### Exercise requirements
Each record is to be duplicated exactly, with nothing added.

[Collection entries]
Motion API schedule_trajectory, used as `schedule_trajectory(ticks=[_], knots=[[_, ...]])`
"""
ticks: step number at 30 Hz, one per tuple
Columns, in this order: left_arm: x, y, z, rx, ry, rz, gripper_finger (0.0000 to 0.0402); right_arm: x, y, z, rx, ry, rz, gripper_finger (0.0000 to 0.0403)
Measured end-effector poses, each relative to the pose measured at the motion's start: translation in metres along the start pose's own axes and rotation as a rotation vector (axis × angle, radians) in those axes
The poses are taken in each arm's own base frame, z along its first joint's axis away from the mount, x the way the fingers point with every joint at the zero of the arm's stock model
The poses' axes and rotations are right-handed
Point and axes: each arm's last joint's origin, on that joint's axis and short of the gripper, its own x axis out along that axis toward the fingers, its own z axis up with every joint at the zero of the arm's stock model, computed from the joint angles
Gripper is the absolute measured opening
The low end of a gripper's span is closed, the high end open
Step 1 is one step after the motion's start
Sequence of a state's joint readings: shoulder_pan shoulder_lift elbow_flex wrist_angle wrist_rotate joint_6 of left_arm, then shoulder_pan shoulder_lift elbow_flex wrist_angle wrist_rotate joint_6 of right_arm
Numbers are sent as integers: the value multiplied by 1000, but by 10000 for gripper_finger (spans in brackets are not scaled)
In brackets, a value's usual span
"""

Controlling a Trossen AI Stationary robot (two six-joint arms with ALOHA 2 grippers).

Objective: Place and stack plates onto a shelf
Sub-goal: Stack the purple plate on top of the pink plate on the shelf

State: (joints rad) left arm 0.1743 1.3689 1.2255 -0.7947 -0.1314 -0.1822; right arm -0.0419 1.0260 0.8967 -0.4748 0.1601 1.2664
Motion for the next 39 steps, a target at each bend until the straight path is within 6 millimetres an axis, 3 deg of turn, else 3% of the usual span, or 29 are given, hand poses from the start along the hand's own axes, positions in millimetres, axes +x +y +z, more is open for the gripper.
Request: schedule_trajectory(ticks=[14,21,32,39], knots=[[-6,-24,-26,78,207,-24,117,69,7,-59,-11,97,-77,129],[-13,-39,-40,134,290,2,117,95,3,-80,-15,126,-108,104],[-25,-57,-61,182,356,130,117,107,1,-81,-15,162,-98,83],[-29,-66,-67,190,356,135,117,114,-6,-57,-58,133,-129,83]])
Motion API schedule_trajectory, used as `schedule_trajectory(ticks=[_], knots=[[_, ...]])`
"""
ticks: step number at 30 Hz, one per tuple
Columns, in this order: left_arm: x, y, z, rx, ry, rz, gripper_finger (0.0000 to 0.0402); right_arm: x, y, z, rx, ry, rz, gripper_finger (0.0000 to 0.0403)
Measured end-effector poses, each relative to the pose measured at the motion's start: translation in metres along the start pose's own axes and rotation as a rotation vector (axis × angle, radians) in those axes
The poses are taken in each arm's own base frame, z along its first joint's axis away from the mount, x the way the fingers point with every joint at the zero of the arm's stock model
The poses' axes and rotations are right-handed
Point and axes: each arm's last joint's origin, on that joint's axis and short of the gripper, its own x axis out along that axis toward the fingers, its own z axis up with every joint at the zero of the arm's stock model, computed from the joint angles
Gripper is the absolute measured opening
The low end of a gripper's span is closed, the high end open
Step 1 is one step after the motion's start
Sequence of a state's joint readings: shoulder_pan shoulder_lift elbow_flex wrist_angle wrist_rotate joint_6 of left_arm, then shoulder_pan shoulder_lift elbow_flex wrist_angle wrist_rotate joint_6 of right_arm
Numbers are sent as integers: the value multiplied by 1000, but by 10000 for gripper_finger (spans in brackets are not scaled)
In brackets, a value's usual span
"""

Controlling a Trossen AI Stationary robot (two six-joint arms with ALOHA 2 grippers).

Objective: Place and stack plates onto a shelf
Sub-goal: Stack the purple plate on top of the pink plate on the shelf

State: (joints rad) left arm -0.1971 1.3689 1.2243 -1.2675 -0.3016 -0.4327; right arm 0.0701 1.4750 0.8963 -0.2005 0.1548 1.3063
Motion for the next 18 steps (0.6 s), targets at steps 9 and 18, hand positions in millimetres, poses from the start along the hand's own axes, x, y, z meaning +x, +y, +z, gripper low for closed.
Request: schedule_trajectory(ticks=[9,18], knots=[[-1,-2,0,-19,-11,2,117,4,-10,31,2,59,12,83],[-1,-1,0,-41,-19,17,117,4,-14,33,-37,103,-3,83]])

### Answer for this exercise
Motion API schedule_trajectory, used as `schedule_trajectory(ticks=[_], knots=[[_, ...]])`
"""
ticks: step number at 30 Hz, one per tuple
Columns, in this order: left_arm: x, y, z, rx, ry, rz, gripper_finger (0.0000 to 0.0402); right_arm: x, y, z, rx, ry, rz, gripper_finger (0.0000 to 0.0403)
Measured end-effector poses, each relative to the pose measured at the motion's start: translation in metres along the start pose's own axes and rotation as a rotation vector (axis × angle, radians) in those axes
The poses are taken in each arm's own base frame, z along its first joint's axis away from the mount, x the way the fingers point with every joint at the zero of the arm's stock model
The poses' axes and rotations are right-handed
Point and axes: each arm's last joint's origin, on that joint's axis and short of the gripper, its own x axis out along that axis toward the fingers, its own z axis up with every joint at the zero of the arm's stock model, computed from the joint angles
Gripper is the absolute measured opening
The low end of a gripper's span is closed, the high end open
Step 1 is one step after the motion's start
Sequence of a state's joint readings: shoulder_pan shoulder_lift elbow_flex wrist_angle wrist_rotate joint_6 of left_arm, then shoulder_pan shoulder_lift elbow_flex wrist_angle wrist_rotate joint_6 of right_arm
Numbers are sent as integers: the value multiplied by 1000, but by 10000 for gripper_finger (spans in brackets are not scaled)
In brackets, a value's usual span
"""

Controlling a Trossen AI Stationary robot (two six-joint arms with ALOHA 2 grippers).

Objective: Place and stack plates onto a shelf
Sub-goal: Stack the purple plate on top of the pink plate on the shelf

State: (joints rad) left arm 0.1743 1.3689 1.2255 -0.7947 -0.1314 -0.1822; right arm -0.0419 1.0260 0.8967 -0.4748 0.1601 1.2664
Motion for the next 39 steps, a target at each bend until the straight path is within 6 millimetres an axis, 3 deg of turn, else 3% of the usual span, or 29 are given, hand poses from the start along the hand's own axes, positions in millimetres, axes +x +y +z, more is open for the gripper.
Request: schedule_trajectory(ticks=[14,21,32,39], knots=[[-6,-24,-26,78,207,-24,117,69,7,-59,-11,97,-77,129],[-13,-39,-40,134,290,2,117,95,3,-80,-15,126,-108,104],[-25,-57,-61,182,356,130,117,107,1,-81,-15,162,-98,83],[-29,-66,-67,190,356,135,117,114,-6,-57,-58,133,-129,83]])
Motion API schedule_trajectory, used as `schedule_trajectory(ticks=[_], knots=[[_, ...]])`
"""
ticks: step number at 30 Hz, one per tuple
Columns, in this order: left_arm: x, y, z, rx, ry, rz, gripper_finger (0.0000 to 0.0402); right_arm: x, y, z, rx, ry, rz, gripper_finger (0.0000 to 0.0403)
Measured end-effector poses, each relative to the pose measured at the motion's start: translation in metres along the start pose's own axes and rotation as a rotation vector (axis × angle, radians) in those axes
The poses are taken in each arm's own base frame, z along its first joint's axis away from the mount, x the way the fingers point with every joint at the zero of the arm's stock model
The poses' axes and rotations are right-handed
Point and axes: each arm's last joint's origin, on that joint's axis and short of the gripper, its own x axis out along that axis toward the fingers, its own z axis up with every joint at the zero of the arm's stock model, computed from the joint angles
Gripper is the absolute measured opening
The low end of a gripper's span is closed, the high end open
Step 1 is one step after the motion's start
Sequence of a state's joint readings: shoulder_pan shoulder_lift elbow_flex wrist_angle wrist_rotate joint_6 of left_arm, then shoulder_pan shoulder_lift elbow_flex wrist_angle wrist_rotate joint_6 of right_arm
Numbers are sent as integers: the value multiplied by 1000, but by 10000 for gripper_finger (spans in brackets are not scaled)
In brackets, a value's usual span
"""

Controlling a Trossen AI Stationary robot (two six-joint arms with ALOHA 2 grippers).

Objective: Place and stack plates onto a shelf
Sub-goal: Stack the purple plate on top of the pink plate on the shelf

State: (joints rad) left arm -0.1971 1.3689 1.2243 -1.2675 -0.3016 -0.4327; right arm 0.0701 1.4750 0.8963 -0.2005 0.1548 1.3063
Motion for the next 18 steps (0.6 s), targets at steps 9 and 18, hand positions in millimetres, poses from the start along the hand's own axes, x, y, z meaning +x, +y, +z, gripper low for closed.
Request: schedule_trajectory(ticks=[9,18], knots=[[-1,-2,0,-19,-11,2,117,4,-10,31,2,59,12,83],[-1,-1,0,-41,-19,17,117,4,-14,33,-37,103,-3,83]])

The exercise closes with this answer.